Наконец он заметил такси Лайлы и бросился бежать, как мальчик, по направлению к нему.

Когда такси скрылось. Лайла упрекнула его:

— Зачем вы поступаете таким образом? Буквально набрасываетесь на такси. Вы выдаете нас. И называете меня «любимая». Шофер, вероятно, слышал, а эти люди читают иллюстрированные газеты.

Робин, смеясь от всего сердца и шутя над пугливостью Лайлы, заключил ее в объятия в укромной тени деревьев.

Они спрятались за поворотом тропинки. Над ними расстилалась туманная синева неба, изредка запятнанная бледным золотом, их окружала мантия из мягкого воздуха, напоенного ароматами садовой гвоздики и цветущей липы, лениво опускавшей ветви.

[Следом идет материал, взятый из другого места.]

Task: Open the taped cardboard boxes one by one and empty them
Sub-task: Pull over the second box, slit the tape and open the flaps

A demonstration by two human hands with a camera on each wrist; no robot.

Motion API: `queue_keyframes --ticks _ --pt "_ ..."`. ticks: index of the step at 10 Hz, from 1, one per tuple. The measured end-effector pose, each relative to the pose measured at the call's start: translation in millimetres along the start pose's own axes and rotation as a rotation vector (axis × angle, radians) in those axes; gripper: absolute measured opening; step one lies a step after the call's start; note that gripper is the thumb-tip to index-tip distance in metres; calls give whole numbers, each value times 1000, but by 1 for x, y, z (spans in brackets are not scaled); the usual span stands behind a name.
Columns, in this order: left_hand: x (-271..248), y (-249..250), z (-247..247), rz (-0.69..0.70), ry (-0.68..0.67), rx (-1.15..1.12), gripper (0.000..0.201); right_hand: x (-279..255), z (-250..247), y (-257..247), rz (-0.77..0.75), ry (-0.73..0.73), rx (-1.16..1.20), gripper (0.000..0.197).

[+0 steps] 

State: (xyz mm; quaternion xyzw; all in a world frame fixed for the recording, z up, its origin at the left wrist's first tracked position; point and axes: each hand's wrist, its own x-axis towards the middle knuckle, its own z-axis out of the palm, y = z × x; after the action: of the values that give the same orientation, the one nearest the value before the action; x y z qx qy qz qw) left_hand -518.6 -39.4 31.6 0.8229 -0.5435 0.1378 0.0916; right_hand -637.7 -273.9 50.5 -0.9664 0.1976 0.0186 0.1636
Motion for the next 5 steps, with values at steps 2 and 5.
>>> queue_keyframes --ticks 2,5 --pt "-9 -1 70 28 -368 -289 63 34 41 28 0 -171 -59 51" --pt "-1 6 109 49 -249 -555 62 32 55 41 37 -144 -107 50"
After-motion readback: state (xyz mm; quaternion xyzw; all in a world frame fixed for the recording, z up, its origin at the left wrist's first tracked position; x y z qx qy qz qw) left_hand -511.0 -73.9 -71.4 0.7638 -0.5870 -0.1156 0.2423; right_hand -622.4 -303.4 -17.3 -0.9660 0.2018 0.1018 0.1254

Робин пробормотал у самых губ Лайлы:

— Я люблю вас, я люблю вас! Какое значение имеет остальное?

Быть может, на нее повлияла страсть, горевшая в его глазах и звучавшая в голосе, быть может, прикосновение упругих свежих губ или его сильные объятия, но впервые Лайла почувствовала приближение любви, и сердце ее на миг познало смирение — она закрыла глаза, прижала еще крепче белоснежной рукой голову Робина и ответила голосом, более страстным, чем поцелуй:

— Никакого.

В этот вечерний час, когда они целовались и шептали в объятиях друг другу, когда они познали все восторги, доступные смертным, Лайла, наконец, узнала, что такое любовь. Она готова была принести для Робина любую небольшую жертву. Она не согласилась бы потребовать у мужа свободу, но разрешила бы со временем Робину, имей он большое состояние, устроить ее судьбу, согласно его желанию. Ей даже пришла в голову мимолетная мысль, что развод стал обычным делом со времени войны, что теперь никого за это не осуждают, а Робин, бедняжка, умирал от желания жениться на ней.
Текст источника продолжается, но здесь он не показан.